/---

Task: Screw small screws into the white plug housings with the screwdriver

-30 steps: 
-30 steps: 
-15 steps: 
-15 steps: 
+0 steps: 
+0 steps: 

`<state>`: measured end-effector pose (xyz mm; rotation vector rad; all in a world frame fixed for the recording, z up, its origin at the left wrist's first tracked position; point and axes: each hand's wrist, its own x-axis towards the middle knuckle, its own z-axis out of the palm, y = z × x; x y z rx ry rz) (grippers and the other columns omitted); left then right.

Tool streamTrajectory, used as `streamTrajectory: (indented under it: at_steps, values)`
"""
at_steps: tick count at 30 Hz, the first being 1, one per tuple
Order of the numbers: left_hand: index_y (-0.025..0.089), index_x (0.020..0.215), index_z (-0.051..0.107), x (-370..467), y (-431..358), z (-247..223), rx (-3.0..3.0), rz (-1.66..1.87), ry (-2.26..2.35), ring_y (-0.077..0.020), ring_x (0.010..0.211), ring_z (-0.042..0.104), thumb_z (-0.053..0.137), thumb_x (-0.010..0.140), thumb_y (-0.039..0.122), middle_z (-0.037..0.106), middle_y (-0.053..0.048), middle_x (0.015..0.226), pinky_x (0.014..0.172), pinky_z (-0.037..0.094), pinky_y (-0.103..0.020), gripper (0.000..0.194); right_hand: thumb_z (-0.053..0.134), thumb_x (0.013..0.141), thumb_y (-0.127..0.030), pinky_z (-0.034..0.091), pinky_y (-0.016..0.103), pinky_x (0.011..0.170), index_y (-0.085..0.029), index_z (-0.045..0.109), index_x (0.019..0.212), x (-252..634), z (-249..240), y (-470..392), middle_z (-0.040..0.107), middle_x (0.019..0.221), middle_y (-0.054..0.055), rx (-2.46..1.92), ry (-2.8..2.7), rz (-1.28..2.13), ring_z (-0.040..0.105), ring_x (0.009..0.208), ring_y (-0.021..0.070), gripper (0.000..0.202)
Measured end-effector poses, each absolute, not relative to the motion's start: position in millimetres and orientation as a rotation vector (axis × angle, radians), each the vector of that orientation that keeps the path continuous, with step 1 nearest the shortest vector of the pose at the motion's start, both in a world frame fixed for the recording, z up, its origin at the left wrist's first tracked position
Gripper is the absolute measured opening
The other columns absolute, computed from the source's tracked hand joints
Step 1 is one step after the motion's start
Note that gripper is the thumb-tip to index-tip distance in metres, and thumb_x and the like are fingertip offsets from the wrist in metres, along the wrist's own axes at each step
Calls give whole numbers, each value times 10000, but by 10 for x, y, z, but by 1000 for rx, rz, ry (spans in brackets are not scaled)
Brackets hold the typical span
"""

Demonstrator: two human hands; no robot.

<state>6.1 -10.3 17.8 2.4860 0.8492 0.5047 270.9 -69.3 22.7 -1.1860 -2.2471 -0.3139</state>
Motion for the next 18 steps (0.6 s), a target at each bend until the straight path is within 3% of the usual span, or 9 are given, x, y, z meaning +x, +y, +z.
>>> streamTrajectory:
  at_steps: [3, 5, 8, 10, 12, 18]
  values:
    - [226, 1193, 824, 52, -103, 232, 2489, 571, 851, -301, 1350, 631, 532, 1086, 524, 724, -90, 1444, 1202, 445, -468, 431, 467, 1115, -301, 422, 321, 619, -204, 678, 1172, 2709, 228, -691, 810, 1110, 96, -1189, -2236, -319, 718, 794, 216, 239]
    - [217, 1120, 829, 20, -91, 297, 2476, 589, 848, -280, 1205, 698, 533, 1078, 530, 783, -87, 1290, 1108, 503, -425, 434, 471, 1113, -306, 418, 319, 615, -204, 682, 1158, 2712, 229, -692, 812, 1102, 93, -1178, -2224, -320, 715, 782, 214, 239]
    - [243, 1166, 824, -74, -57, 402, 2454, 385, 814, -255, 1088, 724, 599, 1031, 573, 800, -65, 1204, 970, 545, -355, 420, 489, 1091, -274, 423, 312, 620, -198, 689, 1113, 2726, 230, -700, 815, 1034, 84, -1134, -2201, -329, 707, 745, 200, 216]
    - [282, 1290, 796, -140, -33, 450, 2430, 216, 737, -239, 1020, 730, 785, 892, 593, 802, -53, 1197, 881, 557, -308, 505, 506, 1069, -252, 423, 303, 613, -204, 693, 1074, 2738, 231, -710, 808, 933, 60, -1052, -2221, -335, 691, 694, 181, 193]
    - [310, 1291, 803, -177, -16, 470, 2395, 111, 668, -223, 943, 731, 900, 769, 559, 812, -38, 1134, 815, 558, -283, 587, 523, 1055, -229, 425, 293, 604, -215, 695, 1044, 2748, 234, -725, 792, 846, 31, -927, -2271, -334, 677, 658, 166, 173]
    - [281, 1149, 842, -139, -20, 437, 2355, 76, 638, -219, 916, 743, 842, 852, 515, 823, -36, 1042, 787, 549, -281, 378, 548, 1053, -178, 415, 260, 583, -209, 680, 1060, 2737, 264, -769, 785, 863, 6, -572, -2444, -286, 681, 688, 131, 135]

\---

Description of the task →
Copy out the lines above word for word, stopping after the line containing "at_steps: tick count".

Result for this exercise →
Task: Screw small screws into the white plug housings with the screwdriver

-30 steps: 
-30 steps: 
-15 steps: 
-15 steps: 
+0 steps: 
+0 steps: 

`<state>`: measured end-effector pose (xyz mm; rotation vector rad; all in a world frame fixed for the recording, z up, its origin at the left wrist's first tracked position; point and axes: each hand's wrist, its own x-axis towards the middle knuckle, its own z-axis out of the palm, y = z × x; x y z rx ry rz) (grippers and the other columns omitted); left then right.

Tool streamTrajectory, used as `streamTrajectory: (indented under it: at_steps, values)`
"""
at_steps: tick count at 30 Hz, the first being 1, one per tuple

The exercise has been fully completed.